WHAT TO WORK ON - Your job with the data below is to output exactly the lines from the one holding "Same camera, 5.0" down to the one holding "Think of this", both included, and no others.
[[ INFORMATION GIVEN open ]]
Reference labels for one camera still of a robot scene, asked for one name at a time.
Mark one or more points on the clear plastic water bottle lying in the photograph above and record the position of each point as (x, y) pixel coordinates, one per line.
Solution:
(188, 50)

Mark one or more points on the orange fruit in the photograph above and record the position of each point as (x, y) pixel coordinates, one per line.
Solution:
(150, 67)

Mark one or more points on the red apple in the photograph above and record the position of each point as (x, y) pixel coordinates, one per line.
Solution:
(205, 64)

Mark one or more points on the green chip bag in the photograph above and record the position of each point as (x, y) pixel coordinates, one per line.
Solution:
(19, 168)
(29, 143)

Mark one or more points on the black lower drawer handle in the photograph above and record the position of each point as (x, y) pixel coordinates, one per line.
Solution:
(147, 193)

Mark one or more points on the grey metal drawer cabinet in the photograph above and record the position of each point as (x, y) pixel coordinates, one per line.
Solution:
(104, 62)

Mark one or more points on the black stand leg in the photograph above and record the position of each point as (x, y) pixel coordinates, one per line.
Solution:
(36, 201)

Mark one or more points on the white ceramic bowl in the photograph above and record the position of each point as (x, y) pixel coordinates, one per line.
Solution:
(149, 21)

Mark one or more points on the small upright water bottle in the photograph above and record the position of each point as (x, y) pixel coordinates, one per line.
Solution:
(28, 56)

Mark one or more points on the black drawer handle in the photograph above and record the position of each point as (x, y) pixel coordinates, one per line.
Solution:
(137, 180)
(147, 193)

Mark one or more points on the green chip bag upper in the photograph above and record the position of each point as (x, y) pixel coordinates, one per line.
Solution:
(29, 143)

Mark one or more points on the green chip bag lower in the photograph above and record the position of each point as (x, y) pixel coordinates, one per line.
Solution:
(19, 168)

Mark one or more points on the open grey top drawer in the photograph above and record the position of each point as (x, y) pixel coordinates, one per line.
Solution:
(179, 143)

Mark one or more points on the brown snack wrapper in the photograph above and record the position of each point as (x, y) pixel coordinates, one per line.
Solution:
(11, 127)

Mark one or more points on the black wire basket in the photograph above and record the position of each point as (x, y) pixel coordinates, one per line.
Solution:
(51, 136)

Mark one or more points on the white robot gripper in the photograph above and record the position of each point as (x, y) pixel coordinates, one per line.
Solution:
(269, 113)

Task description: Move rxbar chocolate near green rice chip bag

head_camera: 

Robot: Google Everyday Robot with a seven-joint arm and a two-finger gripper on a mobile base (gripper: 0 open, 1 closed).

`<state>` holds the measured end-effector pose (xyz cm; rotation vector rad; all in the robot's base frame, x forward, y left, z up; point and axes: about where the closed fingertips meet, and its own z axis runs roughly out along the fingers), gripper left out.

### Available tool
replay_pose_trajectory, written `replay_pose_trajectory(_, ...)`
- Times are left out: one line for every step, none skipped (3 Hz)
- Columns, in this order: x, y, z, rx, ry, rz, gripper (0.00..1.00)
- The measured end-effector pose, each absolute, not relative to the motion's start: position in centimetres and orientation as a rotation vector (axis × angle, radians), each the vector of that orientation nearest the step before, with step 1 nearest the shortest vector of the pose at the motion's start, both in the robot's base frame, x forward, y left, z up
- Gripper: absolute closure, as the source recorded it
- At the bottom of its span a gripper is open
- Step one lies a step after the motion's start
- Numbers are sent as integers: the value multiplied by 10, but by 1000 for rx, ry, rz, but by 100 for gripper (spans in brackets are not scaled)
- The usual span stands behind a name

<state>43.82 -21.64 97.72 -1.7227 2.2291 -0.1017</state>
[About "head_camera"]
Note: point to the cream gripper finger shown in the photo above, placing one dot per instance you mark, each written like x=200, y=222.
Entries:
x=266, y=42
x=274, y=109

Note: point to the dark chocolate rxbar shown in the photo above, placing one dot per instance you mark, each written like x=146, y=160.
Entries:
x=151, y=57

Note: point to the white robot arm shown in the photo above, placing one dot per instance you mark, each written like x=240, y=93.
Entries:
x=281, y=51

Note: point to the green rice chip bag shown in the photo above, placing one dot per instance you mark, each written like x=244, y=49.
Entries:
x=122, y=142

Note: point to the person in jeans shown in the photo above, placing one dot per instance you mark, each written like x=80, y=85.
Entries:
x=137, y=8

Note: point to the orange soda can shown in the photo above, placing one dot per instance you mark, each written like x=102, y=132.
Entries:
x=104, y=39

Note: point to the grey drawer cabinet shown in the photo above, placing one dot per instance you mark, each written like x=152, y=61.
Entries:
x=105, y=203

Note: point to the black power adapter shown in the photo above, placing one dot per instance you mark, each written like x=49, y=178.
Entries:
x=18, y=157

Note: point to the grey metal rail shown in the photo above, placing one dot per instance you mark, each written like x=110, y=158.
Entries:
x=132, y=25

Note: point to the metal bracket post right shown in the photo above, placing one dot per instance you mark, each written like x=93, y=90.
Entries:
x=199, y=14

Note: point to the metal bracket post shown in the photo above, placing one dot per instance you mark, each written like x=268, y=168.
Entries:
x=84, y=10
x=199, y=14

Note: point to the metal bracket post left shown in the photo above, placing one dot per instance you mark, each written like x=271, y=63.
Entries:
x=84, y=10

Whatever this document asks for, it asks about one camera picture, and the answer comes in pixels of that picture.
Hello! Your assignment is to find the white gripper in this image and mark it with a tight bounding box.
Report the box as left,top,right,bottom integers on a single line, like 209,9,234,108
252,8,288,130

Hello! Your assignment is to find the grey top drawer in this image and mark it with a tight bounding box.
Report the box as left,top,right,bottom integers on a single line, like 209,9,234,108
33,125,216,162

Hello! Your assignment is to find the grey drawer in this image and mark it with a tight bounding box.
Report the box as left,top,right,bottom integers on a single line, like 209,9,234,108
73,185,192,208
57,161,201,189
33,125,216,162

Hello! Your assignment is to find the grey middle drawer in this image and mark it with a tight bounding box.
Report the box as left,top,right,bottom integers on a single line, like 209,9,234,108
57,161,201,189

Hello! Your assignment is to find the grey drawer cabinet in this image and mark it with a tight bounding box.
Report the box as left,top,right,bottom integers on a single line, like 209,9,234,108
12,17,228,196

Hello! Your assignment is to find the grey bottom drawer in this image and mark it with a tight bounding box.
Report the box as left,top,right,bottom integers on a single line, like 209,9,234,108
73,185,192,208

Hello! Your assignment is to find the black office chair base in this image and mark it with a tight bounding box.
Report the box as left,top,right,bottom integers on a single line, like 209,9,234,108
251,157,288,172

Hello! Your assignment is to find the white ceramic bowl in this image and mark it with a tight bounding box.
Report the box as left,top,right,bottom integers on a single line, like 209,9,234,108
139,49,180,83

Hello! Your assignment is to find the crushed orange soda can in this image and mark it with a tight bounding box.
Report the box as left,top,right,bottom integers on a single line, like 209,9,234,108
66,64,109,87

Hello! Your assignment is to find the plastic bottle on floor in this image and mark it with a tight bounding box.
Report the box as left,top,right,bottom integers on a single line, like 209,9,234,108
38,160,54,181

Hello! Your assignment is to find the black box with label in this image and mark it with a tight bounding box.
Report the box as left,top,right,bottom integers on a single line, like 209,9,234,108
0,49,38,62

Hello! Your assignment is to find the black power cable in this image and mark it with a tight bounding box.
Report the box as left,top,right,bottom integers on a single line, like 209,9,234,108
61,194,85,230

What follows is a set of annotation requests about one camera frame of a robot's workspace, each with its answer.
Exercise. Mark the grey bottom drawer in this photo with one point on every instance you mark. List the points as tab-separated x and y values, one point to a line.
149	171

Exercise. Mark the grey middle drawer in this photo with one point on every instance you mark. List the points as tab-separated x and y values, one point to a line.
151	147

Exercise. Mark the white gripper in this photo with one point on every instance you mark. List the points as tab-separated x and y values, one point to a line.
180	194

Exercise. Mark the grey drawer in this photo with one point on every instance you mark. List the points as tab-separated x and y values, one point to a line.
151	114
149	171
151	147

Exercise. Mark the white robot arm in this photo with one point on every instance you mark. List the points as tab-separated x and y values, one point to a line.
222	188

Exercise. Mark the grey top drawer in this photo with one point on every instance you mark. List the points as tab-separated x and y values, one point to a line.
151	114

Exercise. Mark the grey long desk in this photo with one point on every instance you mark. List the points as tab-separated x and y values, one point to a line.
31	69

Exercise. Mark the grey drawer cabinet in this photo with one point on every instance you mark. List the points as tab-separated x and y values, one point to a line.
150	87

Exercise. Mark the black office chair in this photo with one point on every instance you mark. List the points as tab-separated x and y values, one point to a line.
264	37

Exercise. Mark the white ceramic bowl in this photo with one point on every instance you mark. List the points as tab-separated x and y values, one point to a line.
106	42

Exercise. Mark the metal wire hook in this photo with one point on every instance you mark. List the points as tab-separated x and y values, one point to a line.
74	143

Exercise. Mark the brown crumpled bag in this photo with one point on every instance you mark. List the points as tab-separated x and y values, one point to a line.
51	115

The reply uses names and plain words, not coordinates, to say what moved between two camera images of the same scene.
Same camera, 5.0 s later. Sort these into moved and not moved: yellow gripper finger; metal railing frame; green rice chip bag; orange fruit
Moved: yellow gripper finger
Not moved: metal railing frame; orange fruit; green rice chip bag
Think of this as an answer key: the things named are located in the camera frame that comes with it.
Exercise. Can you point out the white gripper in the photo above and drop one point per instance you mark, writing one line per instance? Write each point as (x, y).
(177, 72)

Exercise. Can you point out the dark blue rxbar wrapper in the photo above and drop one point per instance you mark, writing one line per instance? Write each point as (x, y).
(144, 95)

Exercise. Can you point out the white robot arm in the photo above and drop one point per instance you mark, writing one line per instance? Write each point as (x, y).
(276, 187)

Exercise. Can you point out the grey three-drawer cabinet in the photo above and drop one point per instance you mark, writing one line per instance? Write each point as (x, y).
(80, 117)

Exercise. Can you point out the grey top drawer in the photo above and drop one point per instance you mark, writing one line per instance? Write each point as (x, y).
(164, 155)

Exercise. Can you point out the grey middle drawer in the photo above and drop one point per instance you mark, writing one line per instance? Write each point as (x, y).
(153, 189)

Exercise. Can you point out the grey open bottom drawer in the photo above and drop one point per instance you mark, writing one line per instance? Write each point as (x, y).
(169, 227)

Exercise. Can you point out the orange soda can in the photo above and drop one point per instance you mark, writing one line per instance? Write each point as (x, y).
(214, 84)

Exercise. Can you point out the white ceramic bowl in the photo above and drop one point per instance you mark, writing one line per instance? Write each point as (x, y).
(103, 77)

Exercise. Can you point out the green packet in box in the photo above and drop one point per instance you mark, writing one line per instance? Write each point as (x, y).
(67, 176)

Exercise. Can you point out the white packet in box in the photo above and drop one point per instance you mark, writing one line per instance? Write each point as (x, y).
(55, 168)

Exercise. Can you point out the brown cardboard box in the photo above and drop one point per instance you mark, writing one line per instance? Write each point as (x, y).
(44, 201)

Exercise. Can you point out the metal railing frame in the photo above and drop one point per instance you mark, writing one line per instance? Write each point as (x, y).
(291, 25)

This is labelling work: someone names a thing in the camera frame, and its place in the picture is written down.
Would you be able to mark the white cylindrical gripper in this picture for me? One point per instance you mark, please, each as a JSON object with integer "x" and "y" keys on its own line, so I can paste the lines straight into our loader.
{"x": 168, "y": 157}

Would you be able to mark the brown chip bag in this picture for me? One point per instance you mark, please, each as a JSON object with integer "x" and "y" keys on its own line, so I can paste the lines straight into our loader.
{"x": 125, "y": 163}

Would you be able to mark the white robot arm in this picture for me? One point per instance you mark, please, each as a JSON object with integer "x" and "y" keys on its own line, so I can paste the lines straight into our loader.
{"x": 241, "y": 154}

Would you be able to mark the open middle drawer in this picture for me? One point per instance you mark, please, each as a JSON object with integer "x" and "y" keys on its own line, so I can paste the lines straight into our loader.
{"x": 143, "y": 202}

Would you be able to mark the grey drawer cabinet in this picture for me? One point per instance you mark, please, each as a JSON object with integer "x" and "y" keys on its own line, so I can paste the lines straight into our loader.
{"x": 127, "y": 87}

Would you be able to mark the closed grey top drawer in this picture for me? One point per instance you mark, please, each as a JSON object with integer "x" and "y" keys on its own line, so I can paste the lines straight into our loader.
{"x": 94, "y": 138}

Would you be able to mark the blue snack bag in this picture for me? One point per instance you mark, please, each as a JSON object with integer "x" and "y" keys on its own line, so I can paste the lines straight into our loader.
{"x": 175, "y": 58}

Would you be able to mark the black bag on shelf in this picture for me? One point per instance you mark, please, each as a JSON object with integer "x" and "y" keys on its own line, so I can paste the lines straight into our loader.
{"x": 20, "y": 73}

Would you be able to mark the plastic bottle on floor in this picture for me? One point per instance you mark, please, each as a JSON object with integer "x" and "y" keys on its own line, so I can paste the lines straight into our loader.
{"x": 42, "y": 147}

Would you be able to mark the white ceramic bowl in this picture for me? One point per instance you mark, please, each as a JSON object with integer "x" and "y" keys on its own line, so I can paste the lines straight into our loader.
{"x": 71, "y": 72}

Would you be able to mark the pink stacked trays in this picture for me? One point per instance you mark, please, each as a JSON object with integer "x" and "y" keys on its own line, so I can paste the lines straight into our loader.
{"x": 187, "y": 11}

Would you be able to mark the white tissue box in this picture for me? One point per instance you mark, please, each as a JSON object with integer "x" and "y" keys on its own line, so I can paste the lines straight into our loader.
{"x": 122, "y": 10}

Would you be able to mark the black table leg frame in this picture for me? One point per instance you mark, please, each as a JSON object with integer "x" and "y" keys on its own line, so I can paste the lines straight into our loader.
[[ INFORMATION GIVEN closed ]]
COMPLETED TASK -
Same camera, 5.0 s later. Sort these into moved and not moved: yellow gripper finger; metal railing frame; green rice chip bag; orange fruit
Moved: yellow gripper finger
Not moved: metal railing frame; orange fruit; green rice chip bag
Think of this as an answer key: the things named are located in the camera frame that comes with it.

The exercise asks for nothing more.